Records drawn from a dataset

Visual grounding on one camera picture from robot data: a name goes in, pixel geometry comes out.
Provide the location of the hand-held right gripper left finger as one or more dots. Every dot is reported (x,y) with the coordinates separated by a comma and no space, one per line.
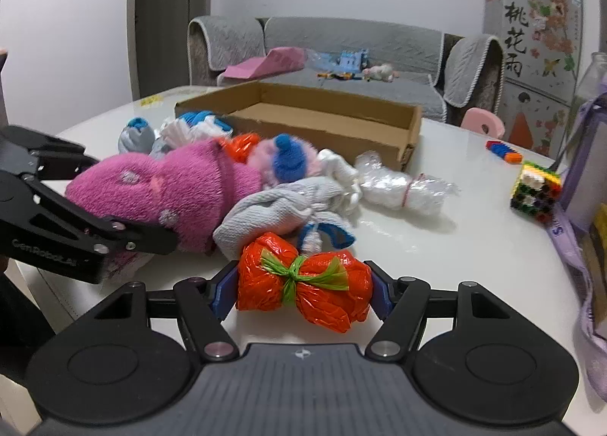
(224,294)

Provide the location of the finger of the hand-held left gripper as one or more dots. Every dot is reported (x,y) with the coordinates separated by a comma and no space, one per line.
(59,156)
(118,237)

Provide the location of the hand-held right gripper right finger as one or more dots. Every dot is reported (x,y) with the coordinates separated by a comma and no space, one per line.
(381,296)

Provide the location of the orange plastic bag bundle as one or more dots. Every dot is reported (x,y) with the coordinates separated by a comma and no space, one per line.
(265,275)

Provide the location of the white plastic bag bundle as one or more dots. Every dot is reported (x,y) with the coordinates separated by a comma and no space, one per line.
(393,187)

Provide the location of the shallow cardboard box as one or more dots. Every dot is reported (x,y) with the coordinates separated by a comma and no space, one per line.
(332,125)

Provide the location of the white desktop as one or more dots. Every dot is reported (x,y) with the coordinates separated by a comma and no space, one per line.
(474,251)

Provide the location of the grey blue-tipped sock bundle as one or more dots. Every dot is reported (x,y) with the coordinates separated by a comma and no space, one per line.
(135,137)

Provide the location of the white blue striped sock bundle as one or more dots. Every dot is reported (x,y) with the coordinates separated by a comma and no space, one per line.
(189,130)

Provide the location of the pink blue fuzzy sock bundle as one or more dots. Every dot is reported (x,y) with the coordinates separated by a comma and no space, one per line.
(289,159)

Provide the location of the dark grey door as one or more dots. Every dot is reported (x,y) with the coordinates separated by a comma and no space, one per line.
(161,14)

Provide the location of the multicolour bead cube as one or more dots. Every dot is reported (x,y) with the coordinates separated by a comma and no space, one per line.
(536,194)

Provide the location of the blue orange block stick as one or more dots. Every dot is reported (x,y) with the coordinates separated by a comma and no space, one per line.
(502,151)

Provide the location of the pink chair back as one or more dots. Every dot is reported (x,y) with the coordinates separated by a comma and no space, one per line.
(481,123)

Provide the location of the yellow packet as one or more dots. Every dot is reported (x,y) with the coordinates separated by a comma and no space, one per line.
(597,251)

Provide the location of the white plush toy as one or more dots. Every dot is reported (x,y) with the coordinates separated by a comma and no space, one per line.
(379,72)

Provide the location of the orange toy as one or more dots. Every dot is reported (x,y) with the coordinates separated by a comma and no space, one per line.
(339,76)

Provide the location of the blue toy castle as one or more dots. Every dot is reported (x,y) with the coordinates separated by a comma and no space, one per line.
(353,61)

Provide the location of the blue clear toy package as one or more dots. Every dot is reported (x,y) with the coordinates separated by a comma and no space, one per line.
(322,59)

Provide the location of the purple water bottle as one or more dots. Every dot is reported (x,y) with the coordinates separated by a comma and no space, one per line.
(588,151)

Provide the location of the grey covered sofa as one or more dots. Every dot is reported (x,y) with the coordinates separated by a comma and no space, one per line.
(332,45)

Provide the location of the glass bottle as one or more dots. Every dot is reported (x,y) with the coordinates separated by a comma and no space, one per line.
(595,76)

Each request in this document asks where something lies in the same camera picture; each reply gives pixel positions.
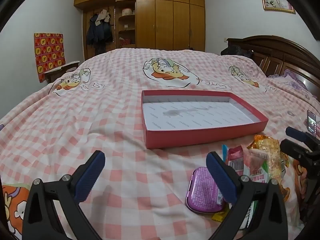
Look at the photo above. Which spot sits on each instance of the orange rice cracker packet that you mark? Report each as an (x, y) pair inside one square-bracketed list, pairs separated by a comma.
[(271, 147)]

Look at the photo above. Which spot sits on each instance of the green white snack packet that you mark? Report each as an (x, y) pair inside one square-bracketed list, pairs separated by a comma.
[(250, 212)]

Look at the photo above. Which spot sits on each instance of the pink checked printed blanket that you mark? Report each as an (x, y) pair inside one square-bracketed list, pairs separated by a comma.
[(100, 110)]

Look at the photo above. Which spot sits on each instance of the dark hanging coats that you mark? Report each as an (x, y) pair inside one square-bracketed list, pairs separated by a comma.
[(98, 33)]

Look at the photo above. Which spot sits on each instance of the dark wooden side table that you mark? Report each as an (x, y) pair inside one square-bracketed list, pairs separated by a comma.
[(60, 68)]

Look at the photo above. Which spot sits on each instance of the dark bag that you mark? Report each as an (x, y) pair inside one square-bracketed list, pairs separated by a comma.
[(235, 50)]

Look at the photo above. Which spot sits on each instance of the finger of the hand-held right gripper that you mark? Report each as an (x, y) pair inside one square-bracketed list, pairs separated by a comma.
[(292, 148), (296, 133)]

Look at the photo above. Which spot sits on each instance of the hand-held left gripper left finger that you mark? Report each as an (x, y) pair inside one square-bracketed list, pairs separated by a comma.
[(88, 180)]

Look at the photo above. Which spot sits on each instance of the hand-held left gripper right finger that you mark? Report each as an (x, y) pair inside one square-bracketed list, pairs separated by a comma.
[(221, 177)]

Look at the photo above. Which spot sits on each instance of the shallow red cardboard box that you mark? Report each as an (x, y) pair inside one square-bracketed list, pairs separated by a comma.
[(195, 115)]

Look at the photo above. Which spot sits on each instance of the black smartphone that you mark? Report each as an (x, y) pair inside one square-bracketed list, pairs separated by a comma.
[(311, 121)]

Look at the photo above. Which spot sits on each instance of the red shelf basket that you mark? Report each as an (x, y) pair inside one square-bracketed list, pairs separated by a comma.
[(125, 42)]

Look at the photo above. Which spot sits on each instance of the round pale storage box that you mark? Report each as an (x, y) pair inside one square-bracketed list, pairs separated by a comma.
[(126, 12)]

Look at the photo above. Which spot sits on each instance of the wooden wardrobe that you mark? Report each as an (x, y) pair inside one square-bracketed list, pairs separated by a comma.
[(162, 25)]

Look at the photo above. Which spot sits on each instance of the purple oval tin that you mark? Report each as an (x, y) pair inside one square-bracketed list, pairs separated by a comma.
[(200, 192)]

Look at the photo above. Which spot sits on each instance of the beige hanging scarf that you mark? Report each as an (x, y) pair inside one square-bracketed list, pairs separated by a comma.
[(103, 15)]

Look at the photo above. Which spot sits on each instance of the dark wooden headboard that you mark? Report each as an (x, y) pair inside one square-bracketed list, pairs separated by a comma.
[(275, 52)]

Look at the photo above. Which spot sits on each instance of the red yellow patterned wall cloth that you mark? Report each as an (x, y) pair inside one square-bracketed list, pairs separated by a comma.
[(49, 55)]

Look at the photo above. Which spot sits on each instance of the small yellow snack packet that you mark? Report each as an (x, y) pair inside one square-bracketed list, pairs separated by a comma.
[(220, 216)]

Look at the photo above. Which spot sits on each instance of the blue edged clear candy packet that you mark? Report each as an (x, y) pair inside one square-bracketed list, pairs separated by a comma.
[(225, 153)]

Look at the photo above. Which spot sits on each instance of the pink red snack packet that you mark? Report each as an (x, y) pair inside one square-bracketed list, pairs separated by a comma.
[(235, 158)]

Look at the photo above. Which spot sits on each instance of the pink white sausage packet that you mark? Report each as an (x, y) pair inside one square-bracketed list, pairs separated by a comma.
[(257, 166)]

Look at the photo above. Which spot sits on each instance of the purple frilled pillow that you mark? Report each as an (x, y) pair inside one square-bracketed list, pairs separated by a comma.
[(295, 80)]

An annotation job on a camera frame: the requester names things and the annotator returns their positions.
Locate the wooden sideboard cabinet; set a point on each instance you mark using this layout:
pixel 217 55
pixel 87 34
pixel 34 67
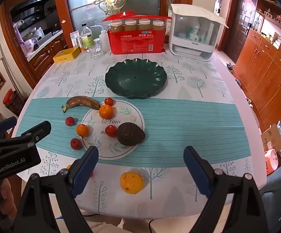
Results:
pixel 266 70

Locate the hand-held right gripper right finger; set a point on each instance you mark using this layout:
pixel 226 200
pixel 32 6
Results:
pixel 197 172

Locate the frosted glass sliding door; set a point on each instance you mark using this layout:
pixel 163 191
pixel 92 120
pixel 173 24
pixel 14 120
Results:
pixel 87 2

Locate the cardboard box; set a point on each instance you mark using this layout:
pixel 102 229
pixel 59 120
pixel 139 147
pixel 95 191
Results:
pixel 271 138

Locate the pink plastic bag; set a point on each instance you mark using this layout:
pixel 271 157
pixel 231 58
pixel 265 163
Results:
pixel 29 46

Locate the white squeeze wash bottle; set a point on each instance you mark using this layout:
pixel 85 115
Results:
pixel 104 41

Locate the pink plastic container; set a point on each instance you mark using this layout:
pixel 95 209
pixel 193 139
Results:
pixel 271 161

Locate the red paper cup bag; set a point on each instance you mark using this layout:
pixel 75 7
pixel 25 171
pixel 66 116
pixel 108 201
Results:
pixel 135 41

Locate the round leaf print placemat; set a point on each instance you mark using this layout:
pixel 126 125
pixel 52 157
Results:
pixel 128 112

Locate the blue chair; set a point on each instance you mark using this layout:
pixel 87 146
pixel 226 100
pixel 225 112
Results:
pixel 278 194

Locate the brown overripe banana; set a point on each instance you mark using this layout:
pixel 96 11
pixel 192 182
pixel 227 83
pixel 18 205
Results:
pixel 82 101

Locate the dark entrance door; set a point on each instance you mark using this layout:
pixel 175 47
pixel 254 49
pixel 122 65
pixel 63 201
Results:
pixel 240 26

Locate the large yellow orange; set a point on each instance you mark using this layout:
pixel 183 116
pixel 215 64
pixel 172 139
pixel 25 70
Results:
pixel 131 182

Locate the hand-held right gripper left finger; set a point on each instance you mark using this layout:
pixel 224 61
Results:
pixel 84 171

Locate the clear bottle green label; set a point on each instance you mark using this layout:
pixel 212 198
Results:
pixel 86 37

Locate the dark green scalloped plate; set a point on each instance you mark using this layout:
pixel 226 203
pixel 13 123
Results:
pixel 135 77

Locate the yellow tin box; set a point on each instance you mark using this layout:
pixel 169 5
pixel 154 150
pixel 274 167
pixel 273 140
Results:
pixel 66 54

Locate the black range hood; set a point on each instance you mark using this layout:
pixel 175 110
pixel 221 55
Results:
pixel 33 6

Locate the wooden kitchen base cabinet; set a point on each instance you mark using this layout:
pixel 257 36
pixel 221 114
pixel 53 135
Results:
pixel 43 58

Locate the dark avocado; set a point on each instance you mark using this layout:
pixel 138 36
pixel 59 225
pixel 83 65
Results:
pixel 130 134

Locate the red lychee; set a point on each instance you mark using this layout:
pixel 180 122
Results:
pixel 75 143
pixel 70 121

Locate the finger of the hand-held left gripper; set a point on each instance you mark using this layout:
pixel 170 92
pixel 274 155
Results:
pixel 42 128
pixel 6 123

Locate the orange mandarin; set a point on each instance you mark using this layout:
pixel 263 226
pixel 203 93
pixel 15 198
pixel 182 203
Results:
pixel 105 111

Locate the tree print tablecloth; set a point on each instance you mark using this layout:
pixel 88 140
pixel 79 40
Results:
pixel 191 82

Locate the red cherry tomato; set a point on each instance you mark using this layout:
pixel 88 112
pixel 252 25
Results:
pixel 111 131
pixel 109 101

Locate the paper cup stack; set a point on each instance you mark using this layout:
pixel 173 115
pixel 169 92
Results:
pixel 158 26
pixel 144 24
pixel 116 26
pixel 130 25

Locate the person's left hand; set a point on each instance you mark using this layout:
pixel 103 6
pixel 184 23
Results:
pixel 5 199

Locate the red container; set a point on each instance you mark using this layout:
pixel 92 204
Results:
pixel 9 97

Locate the clear ribbed drinking glass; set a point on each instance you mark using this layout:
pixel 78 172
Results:
pixel 96 49

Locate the wooden display shelf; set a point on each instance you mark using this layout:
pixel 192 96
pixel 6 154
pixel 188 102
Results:
pixel 271 14

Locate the metal pole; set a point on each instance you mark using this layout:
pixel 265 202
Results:
pixel 7 65

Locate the white countertop sterilizer appliance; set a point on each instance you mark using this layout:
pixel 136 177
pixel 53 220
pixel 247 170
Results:
pixel 191 29

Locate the blue and white carton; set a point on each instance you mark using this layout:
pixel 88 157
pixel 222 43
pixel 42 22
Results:
pixel 75 38

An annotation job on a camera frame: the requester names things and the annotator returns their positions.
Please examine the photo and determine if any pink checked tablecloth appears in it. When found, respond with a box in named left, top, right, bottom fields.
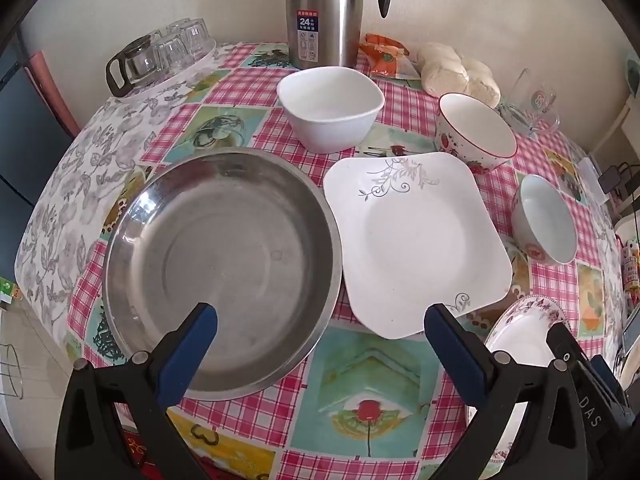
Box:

▸ Your objective
Where the word "container" occurs in a line of the records, copy that line.

▸ Exercise answer
Locate the pink plastic container; set a point on each instance you mark using this layout:
Locate the red container; set a point on each instance you mark using this layout:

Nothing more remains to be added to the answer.